Lights touch paper and retreats ...


----------



## Sultana (Jul 21, 2012)

Topspin opposed to backspin, similar to shots played in tennis I would guess.


----------



## ScienceBoy (Jul 21, 2012)

Hooks are also usually a good clout with delofted club right? Slices are glancing blows with an increased loft.

Think thats about right


----------



## chris661 (Jul 21, 2012)

It doesn't.

All the time.


----------



## duncan mackie (Jul 21, 2012)

need to be careful about the terminology!

a draw and a fade hit on the same trajectory will go the same distance, but they rarely are; the fade tends to be hit higher and with more backspin.

a full hook will generally have a lot less backspin....

(a ball hit with topspin won't leave the deck at all!)


----------



## HawkeyeMS (Jul 21, 2012)

Sultana said:



			Topspin opposed to backspin, similar to shots played in tennis I would guess.
		
Click to expand...

Nonsense, no properly struck shot has topspin. Hooks and slices are caused by sidespin but they always have backspin and not topspin


----------



## Patrick57 (Jul 21, 2012)

A hook goes further than a slice because its generated by someone who has a bigger brain.


----------



## sev112 (Jul 21, 2012)

Ha ha ha  - i was waiting for the word "topspin" to appear

let's see if we can make this one runs to as many pages as the OBFL/NBFL one 


I'll go and find some more trick questions


----------



## JustOne (Jul 21, 2012)

I don't know how far you can hook your ball Sev but Bubba can fade/slice (and probably thin) his twice as far!  :thup::ears:


----------



## SocketRocket (Jul 21, 2012)

The golf ball does not spin in two directions, it has a single axis of rotation.   If the ball curves in flight then the axis is tilted.
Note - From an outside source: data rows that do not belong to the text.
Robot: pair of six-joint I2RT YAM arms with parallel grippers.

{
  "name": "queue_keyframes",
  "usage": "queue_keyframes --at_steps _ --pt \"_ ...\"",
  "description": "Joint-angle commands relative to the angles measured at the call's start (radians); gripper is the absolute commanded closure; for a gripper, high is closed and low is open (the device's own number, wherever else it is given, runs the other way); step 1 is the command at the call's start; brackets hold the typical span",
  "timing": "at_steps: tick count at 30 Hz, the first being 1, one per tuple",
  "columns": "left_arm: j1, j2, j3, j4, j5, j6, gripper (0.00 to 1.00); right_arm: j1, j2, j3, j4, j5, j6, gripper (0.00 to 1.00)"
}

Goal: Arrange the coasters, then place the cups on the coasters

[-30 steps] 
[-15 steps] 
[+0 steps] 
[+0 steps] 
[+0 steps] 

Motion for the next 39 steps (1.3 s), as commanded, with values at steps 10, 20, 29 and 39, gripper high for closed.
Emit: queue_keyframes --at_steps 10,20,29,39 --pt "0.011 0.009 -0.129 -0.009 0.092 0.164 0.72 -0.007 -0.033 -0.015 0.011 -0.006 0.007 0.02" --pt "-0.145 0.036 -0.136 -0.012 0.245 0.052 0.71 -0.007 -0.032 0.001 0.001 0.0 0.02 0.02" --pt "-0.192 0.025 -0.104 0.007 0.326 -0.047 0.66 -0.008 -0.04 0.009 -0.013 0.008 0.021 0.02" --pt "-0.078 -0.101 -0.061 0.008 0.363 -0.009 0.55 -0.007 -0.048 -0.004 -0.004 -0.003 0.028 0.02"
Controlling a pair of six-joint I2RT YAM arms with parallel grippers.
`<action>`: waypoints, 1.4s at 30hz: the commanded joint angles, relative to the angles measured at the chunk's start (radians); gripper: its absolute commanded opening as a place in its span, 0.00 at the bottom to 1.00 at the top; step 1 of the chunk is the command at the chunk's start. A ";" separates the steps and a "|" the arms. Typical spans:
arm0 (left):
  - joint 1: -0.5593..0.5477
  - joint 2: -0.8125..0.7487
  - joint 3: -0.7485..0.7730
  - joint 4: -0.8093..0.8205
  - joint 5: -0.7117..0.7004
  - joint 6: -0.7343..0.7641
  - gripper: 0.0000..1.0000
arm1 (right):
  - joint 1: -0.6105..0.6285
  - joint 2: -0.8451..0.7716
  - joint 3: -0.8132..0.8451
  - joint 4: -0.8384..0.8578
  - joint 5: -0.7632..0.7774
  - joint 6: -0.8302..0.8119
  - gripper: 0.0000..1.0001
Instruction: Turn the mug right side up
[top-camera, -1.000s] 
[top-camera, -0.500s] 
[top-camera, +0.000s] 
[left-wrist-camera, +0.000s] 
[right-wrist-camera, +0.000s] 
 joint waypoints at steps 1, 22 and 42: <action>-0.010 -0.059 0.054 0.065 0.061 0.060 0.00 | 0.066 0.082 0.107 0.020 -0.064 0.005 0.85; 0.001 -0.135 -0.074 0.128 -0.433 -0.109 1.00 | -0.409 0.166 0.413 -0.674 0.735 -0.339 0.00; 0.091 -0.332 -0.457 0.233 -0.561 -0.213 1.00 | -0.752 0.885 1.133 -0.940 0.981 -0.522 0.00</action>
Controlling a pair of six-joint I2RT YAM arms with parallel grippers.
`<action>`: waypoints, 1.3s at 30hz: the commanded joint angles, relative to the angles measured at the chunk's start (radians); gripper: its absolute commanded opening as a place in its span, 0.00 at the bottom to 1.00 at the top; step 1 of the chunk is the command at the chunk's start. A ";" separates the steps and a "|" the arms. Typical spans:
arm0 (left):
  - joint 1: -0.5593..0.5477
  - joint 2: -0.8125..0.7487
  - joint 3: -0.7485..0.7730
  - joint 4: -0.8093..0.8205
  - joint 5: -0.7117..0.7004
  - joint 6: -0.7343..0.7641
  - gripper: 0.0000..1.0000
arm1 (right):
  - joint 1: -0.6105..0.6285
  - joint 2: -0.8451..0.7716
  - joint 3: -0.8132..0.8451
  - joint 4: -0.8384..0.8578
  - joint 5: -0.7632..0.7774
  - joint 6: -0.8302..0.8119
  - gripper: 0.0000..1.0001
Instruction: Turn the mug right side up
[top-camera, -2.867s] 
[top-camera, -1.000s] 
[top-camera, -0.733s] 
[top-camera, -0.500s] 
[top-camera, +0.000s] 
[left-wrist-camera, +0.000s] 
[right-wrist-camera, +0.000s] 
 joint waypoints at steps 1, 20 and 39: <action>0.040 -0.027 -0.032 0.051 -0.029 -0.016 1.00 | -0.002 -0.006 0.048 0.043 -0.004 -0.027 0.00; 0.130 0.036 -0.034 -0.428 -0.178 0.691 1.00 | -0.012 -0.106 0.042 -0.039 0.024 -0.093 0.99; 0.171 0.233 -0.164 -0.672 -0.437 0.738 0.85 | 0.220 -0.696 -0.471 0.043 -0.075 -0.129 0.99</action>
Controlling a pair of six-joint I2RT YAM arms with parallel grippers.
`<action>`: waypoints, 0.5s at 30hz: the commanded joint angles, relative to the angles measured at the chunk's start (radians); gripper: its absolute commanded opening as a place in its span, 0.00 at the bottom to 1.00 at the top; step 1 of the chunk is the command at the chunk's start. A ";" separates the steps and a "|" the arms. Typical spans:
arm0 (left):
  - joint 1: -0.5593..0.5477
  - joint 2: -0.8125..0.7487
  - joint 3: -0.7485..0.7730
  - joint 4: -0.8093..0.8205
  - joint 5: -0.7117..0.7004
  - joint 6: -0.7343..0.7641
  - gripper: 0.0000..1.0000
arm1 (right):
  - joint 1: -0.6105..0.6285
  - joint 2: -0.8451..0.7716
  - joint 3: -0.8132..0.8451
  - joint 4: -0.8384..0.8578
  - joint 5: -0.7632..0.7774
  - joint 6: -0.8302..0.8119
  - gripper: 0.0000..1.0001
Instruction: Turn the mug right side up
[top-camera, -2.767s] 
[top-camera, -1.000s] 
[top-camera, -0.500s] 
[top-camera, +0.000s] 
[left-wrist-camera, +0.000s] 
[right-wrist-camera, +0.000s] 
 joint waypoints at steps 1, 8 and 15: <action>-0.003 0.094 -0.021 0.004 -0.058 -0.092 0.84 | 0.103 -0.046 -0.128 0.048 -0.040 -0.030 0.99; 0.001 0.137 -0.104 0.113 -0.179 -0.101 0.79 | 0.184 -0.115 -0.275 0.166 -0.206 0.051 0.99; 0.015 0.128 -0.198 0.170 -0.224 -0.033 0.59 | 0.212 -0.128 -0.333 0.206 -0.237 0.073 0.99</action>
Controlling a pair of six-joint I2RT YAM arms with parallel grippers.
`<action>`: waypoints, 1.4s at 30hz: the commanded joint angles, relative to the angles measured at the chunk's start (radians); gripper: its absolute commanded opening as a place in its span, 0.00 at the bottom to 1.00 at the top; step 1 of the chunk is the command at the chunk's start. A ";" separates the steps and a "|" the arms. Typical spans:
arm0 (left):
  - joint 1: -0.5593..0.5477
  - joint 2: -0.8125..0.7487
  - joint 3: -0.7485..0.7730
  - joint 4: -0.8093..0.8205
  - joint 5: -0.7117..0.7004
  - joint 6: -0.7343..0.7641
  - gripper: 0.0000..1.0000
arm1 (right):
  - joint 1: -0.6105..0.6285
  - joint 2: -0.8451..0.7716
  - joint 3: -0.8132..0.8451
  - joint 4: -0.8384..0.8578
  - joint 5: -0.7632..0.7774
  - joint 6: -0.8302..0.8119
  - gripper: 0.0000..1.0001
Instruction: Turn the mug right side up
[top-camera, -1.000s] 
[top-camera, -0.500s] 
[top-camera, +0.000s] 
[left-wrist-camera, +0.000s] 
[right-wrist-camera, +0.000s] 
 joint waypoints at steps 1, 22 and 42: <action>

If a ball has forward spin (topspin) it will have generally been topped and will dive into the ground.   All other shots have backspin.

Slices tend generally to be created by steep swings that create high spin rates.  This will send the ball on a high trajectory where the ball drops steeply with little roll out as the spin slows.

Hooks tend to generally be made by more rounded swings that create less spin and shallower trajectories.  The ball will roll out more on landing.


----------



## HawkeyeMS (Jul 22, 2012)

A much better explanation than mine


----------



## sev112 (Jul 22, 2012)

SocketRocket said:



			The golf ball does not spin in two directions, it has a single axis of rotation.   If the ball curves in flight then the axis is tilted.

If a ball has forward spin (topspin) it will have generally been topped and will dive into the ground.   All other shots have backspin.

Slices tend generally to be created by steep swings that create high spin rates.  This will send the ball on a high trajectory where the ball drops steeply with little roll out as the spin slows.

Hooks tend to generally be made by more rounded swings that create less spin and shallower trajectories.  The ball will roll out more on landing.
		
Click to expand...



Don't disagree with this but why does a "rounded swing " create less spin than a "steep swing".  The logic of more or less spin is absolutely fine, but i cannot (at the moment at least ) work out why one generates more or less


----------



## SocketRocket (Jul 22, 2012)

sev112 said:



			Don't disagree with this but why does a "rounded swing " create less spin than a "steep swing".  The logic of more or less spin is absolutely fine, but i cannot (at the moment at least ) work out why one generates more or less
		
Click to expand...

Its to do with the effective loft at impact.

Imagine the ball is a big beachball and you are striking it with your hand that is set back with a fixed 45 deg of loft.  Lets consider three conditions:

1)  You strike the ball where your hand is on an upward path.

2)  You strike the ball where your hand is on a horizontal path.

3) You strike the ball where your hand is on a descending path.

What effect would you expect these three conditions to have on the flight of the beachball?


----------